Differences between alpha and beta models

huggingface / alignment-handbook

Robust recipes to align language models with human and AI preferences

https://huggingface.co/HuggingFaceH4

Apache License 2.0

4.6k stars 401 forks source link

Differences between alpha and beta models #12

Closed liutianlin0121 closed 11 months ago

liutianlin0121 commented 11 months ago

Hi!

I am wondering if there is an official documentation of differences between zephyr-7b-alpha and zephyr-7b-beta.

According to this blog

Zephyr beta trains for more DPO epochs (than Zephyr alpha) leading to better chat results!

According to this linkedin post

Compared to Zephyr-Alpha, they filtered the data to get rid of issues related to incorrect casing and weird starts for some answers.

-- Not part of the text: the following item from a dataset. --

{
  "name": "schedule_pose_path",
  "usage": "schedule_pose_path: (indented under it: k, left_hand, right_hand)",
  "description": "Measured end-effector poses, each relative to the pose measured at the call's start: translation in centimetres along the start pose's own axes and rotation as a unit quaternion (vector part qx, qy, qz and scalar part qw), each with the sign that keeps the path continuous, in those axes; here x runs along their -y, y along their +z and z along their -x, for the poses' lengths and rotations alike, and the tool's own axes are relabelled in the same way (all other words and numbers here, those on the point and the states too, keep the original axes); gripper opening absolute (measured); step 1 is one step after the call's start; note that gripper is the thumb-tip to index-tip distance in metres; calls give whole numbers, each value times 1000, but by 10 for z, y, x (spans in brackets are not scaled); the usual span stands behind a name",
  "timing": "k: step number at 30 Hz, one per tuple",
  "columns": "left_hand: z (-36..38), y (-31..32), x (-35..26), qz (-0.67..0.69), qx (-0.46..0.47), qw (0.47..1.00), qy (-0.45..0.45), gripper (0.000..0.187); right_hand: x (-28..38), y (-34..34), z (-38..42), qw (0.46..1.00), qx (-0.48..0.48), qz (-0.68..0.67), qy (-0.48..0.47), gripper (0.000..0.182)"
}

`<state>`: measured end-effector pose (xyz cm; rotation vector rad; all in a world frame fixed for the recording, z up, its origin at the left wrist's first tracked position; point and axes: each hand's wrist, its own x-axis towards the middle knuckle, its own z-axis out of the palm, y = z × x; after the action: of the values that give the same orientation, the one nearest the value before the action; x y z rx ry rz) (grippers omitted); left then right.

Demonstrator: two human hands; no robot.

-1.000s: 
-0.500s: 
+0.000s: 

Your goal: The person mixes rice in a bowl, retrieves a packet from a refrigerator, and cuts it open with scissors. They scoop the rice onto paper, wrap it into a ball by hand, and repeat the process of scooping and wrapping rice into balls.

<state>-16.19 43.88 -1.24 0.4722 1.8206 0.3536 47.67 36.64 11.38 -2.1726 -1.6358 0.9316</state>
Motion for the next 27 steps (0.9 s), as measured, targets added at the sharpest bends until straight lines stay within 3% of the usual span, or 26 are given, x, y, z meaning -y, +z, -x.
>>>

The above sources are from 3rd parties. I'm curious if there's an official reference for these differences. The Zephyr paper doesn't appear to cover them. Thanks a lot!

Tianlin

lewtun commented 11 months ago

Hi @liutianlin0121 thanks for your question! We're still working on the guides for the handbook where we'll explain these distinctions in detail, but the tl;dr is that they differ in two main ways:

The SFT policy of zephyr-7b-alpha was trained on a larger, less filtered version of UltraChat (I think we can open source it soon). We later found that this subset had a lot of grammatical errors which were fixed for zephy-7b-beta
zephyr-7b-alpha was trained for 1 DPO epoch, while zephyr-7b-beta was trained for 3.

Hope that helps!

liutianlin0121 commented 11 months ago

I see! Thanks so much for your help!